> **Task to carry out**: The response must consist of the lines below from the one with "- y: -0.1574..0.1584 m" through the one with "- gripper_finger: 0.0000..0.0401", exactly as they appear and with both ends kept.

'''

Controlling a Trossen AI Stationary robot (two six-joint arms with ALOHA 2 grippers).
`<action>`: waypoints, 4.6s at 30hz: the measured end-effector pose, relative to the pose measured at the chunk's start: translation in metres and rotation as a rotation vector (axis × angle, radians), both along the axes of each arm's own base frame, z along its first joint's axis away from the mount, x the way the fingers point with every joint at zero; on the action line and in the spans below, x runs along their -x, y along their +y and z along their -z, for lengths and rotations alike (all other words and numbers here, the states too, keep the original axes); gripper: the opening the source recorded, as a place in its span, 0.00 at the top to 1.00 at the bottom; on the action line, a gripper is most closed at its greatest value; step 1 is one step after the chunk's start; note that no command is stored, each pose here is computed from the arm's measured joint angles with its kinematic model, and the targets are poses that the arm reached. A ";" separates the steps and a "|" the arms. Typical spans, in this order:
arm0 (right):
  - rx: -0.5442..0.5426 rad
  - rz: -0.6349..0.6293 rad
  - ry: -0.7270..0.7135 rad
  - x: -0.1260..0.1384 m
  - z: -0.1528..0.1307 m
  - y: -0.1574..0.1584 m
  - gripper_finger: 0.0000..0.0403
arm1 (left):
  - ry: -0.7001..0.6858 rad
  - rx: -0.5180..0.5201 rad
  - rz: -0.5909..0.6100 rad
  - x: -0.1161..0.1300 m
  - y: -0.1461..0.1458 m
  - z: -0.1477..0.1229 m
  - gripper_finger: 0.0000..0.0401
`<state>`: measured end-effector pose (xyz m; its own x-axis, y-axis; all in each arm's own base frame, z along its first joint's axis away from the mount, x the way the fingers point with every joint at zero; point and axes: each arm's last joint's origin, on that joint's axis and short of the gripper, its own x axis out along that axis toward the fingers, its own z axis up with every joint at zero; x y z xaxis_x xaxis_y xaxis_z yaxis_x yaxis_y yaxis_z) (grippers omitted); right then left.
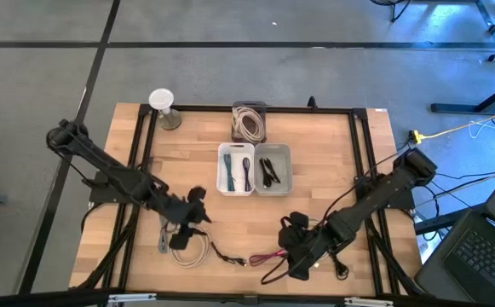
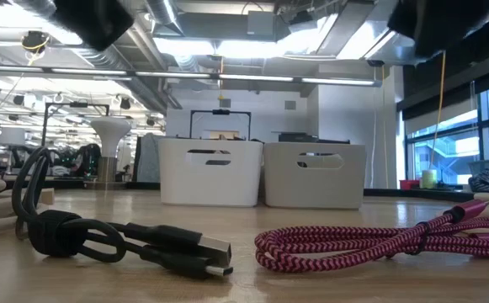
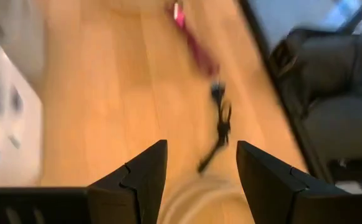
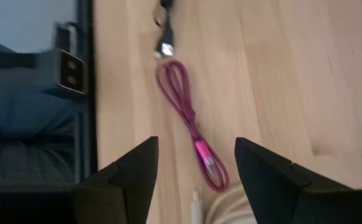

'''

> **Exercise answer**:
  - y: -0.1574..0.1584 m
  - gripper_finger: 0.0000..0.0403
arm1 (left):
  - ry: -0.7001..0.6858 rad
  - rx: -0.5180..0.5201 rad
  - rz: -0.5909..0.6100 rad
  - x: -0.1161..0.1300 m
  - y: -0.1461..0.1458 m
  - z: -0.1477..0.1229 m
  - gripper_finger: 0.0000..0.0401

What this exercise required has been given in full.